(Dataset entries)
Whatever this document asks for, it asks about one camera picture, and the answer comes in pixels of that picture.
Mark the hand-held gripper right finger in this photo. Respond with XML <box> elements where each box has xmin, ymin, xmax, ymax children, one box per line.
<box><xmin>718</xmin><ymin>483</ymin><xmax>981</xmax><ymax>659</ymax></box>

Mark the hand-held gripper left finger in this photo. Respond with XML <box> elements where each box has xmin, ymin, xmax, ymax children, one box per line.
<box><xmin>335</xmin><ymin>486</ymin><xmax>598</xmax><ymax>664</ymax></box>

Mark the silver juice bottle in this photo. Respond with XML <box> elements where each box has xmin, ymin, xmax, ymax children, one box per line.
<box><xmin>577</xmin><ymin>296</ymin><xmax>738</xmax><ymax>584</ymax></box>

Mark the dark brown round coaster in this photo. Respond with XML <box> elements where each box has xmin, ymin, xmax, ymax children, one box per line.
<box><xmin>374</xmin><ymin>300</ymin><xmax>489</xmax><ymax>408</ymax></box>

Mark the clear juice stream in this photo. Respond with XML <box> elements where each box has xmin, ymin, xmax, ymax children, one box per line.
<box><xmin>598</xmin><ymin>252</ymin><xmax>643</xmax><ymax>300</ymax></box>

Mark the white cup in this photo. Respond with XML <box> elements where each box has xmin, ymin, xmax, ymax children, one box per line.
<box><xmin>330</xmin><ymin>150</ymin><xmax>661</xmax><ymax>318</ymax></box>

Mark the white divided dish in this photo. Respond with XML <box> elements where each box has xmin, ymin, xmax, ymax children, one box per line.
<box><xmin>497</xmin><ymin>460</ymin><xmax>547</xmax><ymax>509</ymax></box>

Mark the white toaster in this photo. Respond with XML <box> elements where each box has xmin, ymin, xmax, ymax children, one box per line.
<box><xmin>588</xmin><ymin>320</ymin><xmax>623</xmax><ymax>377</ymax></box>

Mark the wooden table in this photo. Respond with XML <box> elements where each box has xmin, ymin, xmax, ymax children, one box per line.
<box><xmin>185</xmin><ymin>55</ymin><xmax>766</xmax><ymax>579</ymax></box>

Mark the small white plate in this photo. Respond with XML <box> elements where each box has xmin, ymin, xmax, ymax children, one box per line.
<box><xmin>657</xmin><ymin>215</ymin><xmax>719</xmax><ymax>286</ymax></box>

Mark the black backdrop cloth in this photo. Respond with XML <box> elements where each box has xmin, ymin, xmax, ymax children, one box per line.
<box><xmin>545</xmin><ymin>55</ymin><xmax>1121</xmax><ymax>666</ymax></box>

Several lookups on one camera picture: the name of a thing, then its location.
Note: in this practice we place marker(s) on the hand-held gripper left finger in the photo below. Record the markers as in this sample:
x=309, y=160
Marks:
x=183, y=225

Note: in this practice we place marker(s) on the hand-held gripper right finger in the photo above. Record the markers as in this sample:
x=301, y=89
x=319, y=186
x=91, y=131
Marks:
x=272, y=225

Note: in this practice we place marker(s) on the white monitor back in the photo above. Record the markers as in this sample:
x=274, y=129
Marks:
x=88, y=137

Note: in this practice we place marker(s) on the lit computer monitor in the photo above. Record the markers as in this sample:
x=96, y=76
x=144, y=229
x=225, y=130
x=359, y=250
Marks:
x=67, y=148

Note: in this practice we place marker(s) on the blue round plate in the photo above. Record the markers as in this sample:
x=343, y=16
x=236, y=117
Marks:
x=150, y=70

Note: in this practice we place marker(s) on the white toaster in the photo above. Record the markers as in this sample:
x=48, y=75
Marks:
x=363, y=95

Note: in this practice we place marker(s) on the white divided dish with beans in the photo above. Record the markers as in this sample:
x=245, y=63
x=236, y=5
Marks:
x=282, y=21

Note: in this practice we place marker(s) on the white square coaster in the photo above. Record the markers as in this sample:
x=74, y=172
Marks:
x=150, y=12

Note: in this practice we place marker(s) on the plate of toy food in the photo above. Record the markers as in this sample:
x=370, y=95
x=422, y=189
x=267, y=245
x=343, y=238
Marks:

Directions for this task: The lines from the start of the entries above through the line containing "Mark the white cup" are the ones to return, please; copy them exactly and include both ends.

Solution:
Whatever this document asks for, it asks about one camera picture, and the answer comes in pixels of that picture.
Mark the hand-held gripper right finger in this photo. Respond with XML <box> elements where each box has xmin, ymin, xmax, ymax children, one box per line.
<box><xmin>718</xmin><ymin>483</ymin><xmax>981</xmax><ymax>659</ymax></box>

Mark the hand-held gripper left finger in this photo. Respond with XML <box> elements where each box has xmin, ymin, xmax, ymax children, one box per line.
<box><xmin>335</xmin><ymin>486</ymin><xmax>598</xmax><ymax>664</ymax></box>

Mark the silver juice bottle in this photo. Respond with XML <box> elements where each box has xmin, ymin, xmax, ymax children, one box per line.
<box><xmin>577</xmin><ymin>296</ymin><xmax>738</xmax><ymax>584</ymax></box>

Mark the dark brown round coaster in this photo. Respond with XML <box> elements where each box has xmin, ymin, xmax, ymax children, one box per line.
<box><xmin>374</xmin><ymin>300</ymin><xmax>489</xmax><ymax>408</ymax></box>

Mark the clear juice stream in this photo. Respond with XML <box> elements where each box has xmin, ymin, xmax, ymax children, one box per line.
<box><xmin>598</xmin><ymin>252</ymin><xmax>643</xmax><ymax>300</ymax></box>

Mark the white cup in this photo. Respond with XML <box> elements where each box has xmin, ymin, xmax, ymax children, one box per line.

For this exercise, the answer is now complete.